--- What the task requires ---
A single number is the expected answer: the count of lines in the records below that contain "earlier".
--- Data to examine Enclosed Below ---
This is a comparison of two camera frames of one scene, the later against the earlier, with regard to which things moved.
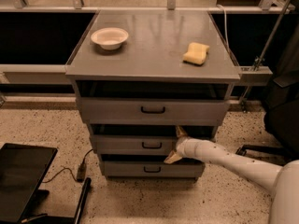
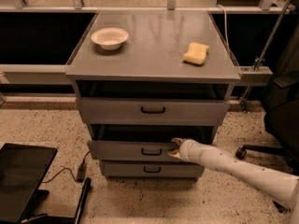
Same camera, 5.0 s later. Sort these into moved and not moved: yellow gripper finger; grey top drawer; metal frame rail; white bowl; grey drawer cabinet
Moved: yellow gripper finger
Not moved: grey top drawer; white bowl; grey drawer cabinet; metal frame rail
--- End of Enclosed Data to examine ---
--- Data to examine Enclosed Below ---
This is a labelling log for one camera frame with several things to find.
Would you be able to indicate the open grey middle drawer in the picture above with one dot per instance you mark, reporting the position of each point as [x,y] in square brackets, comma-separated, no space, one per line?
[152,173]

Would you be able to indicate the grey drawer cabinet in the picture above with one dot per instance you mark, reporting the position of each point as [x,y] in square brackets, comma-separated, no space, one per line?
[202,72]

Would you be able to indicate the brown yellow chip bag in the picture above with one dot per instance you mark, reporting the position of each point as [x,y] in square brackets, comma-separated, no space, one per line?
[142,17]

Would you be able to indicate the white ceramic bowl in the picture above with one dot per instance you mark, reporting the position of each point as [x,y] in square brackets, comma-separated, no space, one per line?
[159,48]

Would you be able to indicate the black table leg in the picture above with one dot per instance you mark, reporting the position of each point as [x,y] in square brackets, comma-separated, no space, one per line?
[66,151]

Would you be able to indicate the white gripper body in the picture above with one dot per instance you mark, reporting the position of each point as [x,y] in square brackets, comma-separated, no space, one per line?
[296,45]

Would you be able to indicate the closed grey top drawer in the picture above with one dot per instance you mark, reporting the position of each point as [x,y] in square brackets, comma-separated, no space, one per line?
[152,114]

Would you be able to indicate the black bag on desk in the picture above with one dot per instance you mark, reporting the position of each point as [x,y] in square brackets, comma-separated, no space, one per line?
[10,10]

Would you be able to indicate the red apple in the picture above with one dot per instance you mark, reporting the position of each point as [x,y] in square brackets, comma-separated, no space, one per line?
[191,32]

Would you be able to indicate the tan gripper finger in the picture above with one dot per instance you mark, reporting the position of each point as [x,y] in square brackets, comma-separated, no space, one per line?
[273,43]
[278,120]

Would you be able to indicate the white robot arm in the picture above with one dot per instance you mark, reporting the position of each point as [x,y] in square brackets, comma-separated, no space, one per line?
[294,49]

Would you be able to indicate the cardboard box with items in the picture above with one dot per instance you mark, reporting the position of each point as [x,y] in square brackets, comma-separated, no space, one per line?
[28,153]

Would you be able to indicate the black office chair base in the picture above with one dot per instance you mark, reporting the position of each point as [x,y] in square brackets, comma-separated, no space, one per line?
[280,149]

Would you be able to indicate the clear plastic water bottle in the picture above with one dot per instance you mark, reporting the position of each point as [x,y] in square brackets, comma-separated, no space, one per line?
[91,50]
--- End of Enclosed Data to examine ---
--- Data to examine Enclosed Below ---
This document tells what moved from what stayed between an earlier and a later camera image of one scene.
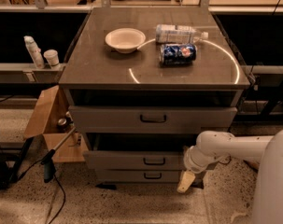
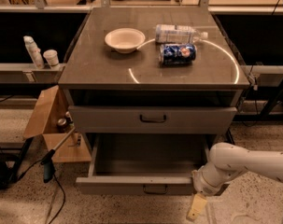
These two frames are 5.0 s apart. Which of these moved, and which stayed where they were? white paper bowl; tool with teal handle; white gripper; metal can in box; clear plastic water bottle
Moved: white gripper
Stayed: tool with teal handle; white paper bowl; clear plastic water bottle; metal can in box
--- End of Enclosed Data to examine ---
--- Answer to the problem ---
2